■ About this exercise: Your answer must consist of exactly the lines below, starting with the line with "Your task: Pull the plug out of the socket" and going on through the line with "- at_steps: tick", and nothing else.
==== Data
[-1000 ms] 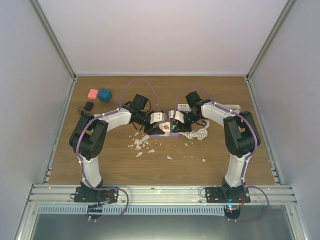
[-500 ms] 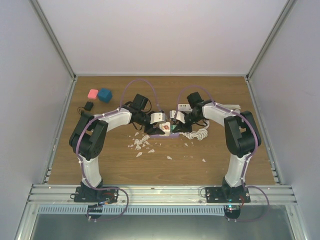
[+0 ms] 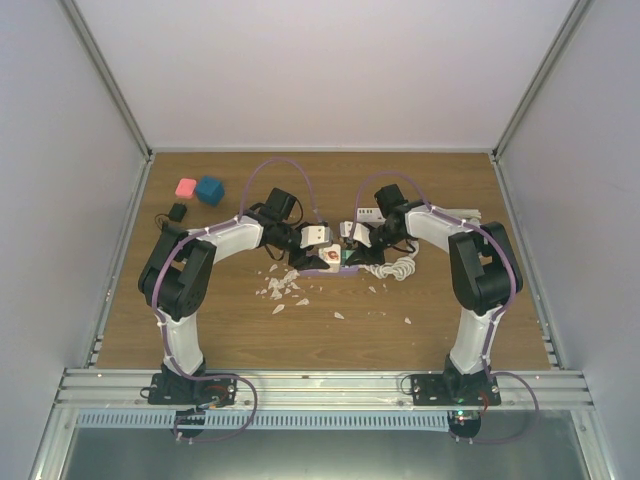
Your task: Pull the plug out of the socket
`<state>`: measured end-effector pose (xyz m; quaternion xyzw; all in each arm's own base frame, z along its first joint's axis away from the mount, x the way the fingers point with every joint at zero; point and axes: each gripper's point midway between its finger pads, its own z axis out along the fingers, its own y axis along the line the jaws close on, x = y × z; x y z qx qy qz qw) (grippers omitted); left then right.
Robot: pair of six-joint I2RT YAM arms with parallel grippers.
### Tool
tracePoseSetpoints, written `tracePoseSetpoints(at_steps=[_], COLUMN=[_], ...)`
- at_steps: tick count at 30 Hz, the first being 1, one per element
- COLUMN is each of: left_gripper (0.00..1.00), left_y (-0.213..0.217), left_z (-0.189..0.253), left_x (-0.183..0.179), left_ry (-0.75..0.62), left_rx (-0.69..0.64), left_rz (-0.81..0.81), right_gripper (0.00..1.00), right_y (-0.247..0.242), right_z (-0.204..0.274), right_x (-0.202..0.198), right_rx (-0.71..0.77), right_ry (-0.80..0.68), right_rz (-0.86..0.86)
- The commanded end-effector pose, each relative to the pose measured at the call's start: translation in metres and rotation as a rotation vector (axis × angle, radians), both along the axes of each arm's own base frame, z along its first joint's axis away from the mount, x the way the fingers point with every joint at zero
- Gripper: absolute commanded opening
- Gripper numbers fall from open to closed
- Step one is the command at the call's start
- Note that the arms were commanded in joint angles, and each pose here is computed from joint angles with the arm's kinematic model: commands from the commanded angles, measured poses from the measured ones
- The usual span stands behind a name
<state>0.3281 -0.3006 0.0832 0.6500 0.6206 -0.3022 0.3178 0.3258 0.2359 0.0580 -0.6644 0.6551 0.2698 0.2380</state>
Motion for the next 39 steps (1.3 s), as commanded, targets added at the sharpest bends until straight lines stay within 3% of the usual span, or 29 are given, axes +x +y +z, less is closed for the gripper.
tracePoseSetpoints(at_steps=[1, 34, 39], left_gripper=[0.27, 0.26, 0.34], left_y=[0.028, 0.031, 0.028], left_z=[-0.032, -0.038, -0.033], left_x=[-0.004, -0.009, -0.005], left_ry=[0.047, 0.073, 0.067], left_rx=[0.141, 0.142, 0.13], left_rz=[0.042, 0.047, 0.055], right_gripper=[0.18, 0.16, 0.16], right_y=[-0.043, -0.053, -0.05], right_z=[-0.026, -0.006, 0.005], right_x=[-0.007, -0.005, -0.002], right_rx=[-0.153, -0.116, -0.093], right_ry=[0.079, 0.082, 0.081], right_rz=[-0.066, -0.1, -0.106])
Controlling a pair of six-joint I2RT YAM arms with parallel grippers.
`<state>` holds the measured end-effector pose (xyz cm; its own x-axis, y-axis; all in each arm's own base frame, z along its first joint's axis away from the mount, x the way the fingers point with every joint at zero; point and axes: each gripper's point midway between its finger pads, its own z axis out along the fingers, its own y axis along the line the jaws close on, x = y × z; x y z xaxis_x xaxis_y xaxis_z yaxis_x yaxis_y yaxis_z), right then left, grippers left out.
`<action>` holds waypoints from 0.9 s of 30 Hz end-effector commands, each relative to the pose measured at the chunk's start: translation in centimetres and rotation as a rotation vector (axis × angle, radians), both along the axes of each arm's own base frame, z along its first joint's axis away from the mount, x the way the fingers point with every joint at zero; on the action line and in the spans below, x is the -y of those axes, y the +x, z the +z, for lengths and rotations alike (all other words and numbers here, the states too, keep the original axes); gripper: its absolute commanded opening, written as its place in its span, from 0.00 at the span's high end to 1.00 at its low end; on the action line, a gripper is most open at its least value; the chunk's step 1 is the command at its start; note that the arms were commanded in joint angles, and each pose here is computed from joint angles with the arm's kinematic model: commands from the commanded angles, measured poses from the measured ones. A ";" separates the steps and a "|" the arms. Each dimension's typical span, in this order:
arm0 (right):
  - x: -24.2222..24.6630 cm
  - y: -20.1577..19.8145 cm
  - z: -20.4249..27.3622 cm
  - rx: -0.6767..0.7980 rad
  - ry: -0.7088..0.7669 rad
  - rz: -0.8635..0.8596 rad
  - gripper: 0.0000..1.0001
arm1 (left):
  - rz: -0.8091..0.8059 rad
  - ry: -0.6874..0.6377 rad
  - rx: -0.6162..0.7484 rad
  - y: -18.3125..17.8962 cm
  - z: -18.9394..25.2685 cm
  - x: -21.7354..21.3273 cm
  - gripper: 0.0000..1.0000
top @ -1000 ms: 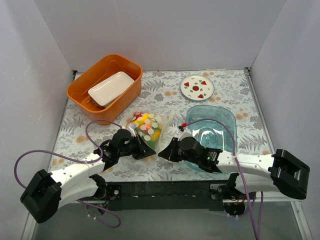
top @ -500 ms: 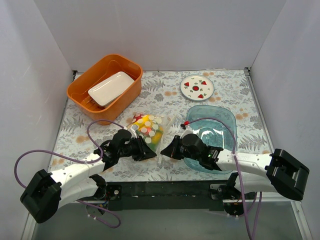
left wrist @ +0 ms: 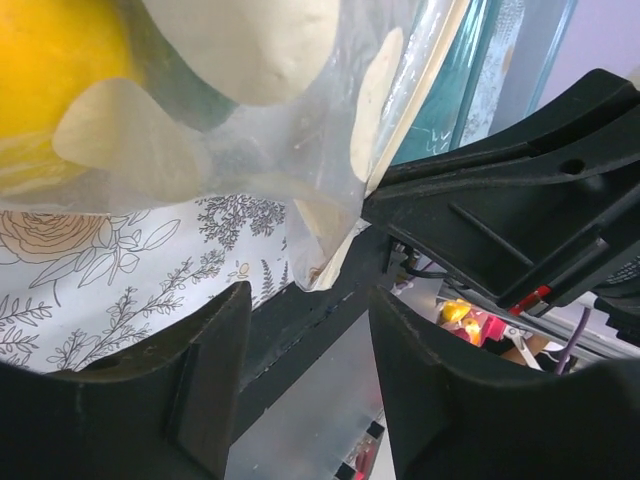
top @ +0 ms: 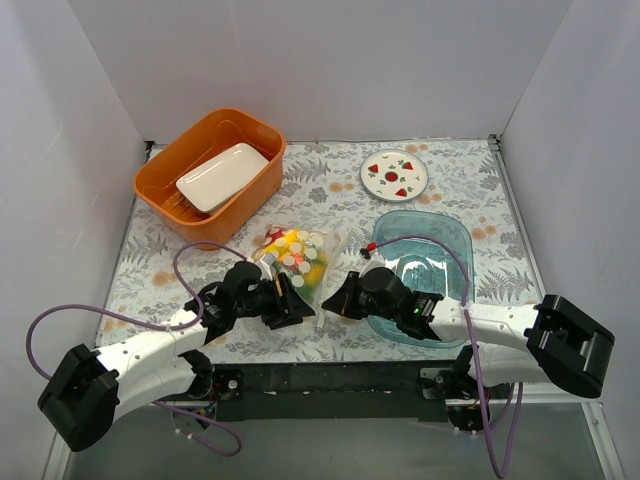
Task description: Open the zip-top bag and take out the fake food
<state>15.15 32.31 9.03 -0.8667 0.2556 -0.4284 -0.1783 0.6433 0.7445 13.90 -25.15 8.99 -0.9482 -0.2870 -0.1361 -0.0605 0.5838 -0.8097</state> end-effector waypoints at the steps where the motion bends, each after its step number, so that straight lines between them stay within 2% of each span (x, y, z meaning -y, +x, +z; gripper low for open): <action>1: -1.3 1.1 3.3 0.048 0.081 -0.009 0.94 | 0.008 -0.048 -0.004 -0.2 0.4 0.2 0.54; 5: -1.3 0.9 3.4 0.043 0.089 -0.008 0.95 | 0.023 -0.102 -0.006 0.2 0.8 1.1 0.64; 17: -1.3 0.7 3.3 0.033 0.092 -0.011 0.97 | 0.038 -0.083 -0.035 0.3 -0.7 1.7 0.70; 21: -1.3 0.8 3.4 0.037 0.091 -0.010 0.97 | 0.055 -0.063 -0.034 0.6 -1.1 1.7 0.84; 22: -1.3 0.8 3.3 0.040 0.086 -0.013 0.97 | 0.059 -0.063 -0.030 0.8 -1.0 1.7 0.92; 24: -1.1 0.9 3.1 0.039 0.067 -0.019 0.97 | 0.066 -0.065 -0.020 1.1 -0.7 1.8 1.00; 27: -0.2 1.8 3.0 0.069 0.019 -0.051 0.96 | 0.057 -0.044 -0.018 0.9 -0.6 1.6 1.00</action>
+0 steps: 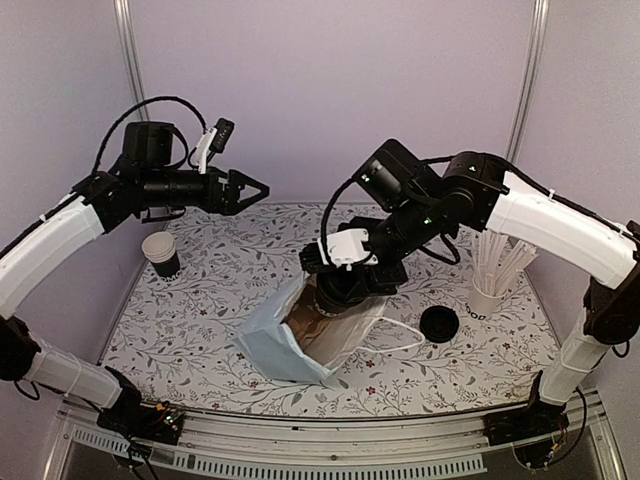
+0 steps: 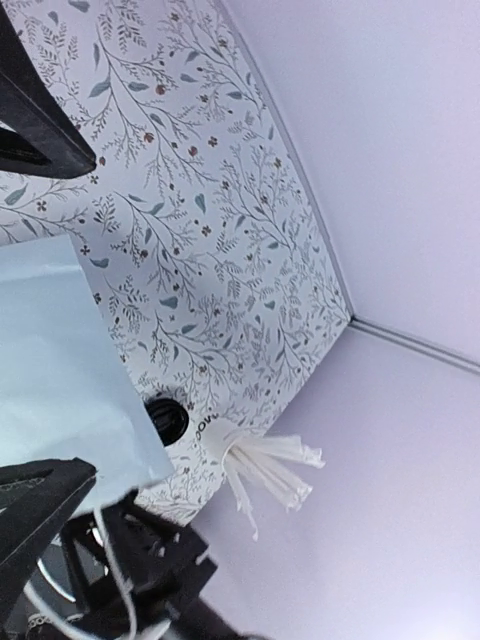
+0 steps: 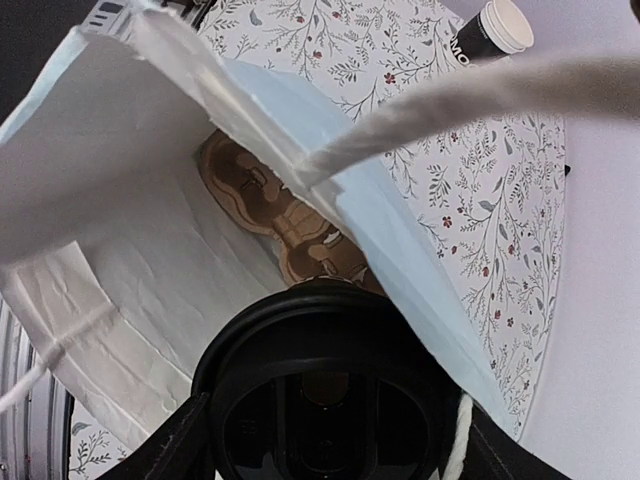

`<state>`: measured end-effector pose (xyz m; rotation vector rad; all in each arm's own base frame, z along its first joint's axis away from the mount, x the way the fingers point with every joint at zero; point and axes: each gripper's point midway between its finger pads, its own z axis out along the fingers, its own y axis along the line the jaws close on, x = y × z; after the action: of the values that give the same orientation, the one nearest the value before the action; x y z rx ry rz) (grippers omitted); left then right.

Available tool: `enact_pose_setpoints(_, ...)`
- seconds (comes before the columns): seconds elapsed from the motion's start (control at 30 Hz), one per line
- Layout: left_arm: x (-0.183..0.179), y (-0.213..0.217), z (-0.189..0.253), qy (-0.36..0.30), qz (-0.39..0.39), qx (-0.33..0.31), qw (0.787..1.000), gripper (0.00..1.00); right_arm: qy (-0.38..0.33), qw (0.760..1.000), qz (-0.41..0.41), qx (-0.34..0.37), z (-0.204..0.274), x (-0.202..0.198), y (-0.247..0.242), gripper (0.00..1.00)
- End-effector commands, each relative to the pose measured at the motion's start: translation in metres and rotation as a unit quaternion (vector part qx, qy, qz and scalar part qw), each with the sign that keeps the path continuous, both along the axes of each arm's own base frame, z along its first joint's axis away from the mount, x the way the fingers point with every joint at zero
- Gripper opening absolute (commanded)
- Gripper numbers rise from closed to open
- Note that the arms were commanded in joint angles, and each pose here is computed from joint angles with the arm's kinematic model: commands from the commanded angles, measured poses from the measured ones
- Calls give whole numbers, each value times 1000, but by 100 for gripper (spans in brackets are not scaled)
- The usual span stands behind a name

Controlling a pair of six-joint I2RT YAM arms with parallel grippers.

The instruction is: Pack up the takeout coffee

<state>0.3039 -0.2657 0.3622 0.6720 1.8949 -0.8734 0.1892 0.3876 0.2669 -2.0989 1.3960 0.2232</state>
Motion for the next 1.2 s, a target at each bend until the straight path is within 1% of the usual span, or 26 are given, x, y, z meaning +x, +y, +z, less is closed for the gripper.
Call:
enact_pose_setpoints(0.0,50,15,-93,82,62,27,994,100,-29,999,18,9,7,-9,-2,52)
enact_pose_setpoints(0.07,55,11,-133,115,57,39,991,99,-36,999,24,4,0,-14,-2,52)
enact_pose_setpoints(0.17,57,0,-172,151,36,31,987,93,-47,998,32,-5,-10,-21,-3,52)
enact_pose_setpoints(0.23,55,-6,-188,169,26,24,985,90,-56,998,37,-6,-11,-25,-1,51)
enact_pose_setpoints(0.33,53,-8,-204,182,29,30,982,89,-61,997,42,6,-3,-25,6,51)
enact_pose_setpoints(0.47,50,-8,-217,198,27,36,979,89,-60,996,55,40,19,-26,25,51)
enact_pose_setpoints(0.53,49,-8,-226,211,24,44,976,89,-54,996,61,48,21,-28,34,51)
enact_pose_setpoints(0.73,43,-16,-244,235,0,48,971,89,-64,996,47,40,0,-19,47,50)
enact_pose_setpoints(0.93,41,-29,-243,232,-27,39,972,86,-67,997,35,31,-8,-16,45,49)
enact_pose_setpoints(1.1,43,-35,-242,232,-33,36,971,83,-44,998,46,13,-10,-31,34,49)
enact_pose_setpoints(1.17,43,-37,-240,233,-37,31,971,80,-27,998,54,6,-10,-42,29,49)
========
■ The completed task:
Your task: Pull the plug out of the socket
`<state>`: measured end-effector pose (xyz m; quaternion xyzw; all in each arm's own base frame, z along its first joint's axis away from the mount, x the way the fingers point with every joint at zero; point and axes: each gripper's point midway between its finger pads, its own z axis out along the fingers, its own y axis along the line the jaws close on, x = y × z; x y z qx qy qz qw) (grippers omitted); left then right.
Robot: pair of six-joint I2RT YAM arms with parallel grippers.
### Tool
tracePoseSetpoints, written `tracePoseSetpoints(at_steps=[_], COLUMN=[_], ...)`
- at_steps: tick count at 30 Hz, the first being 1, one per element

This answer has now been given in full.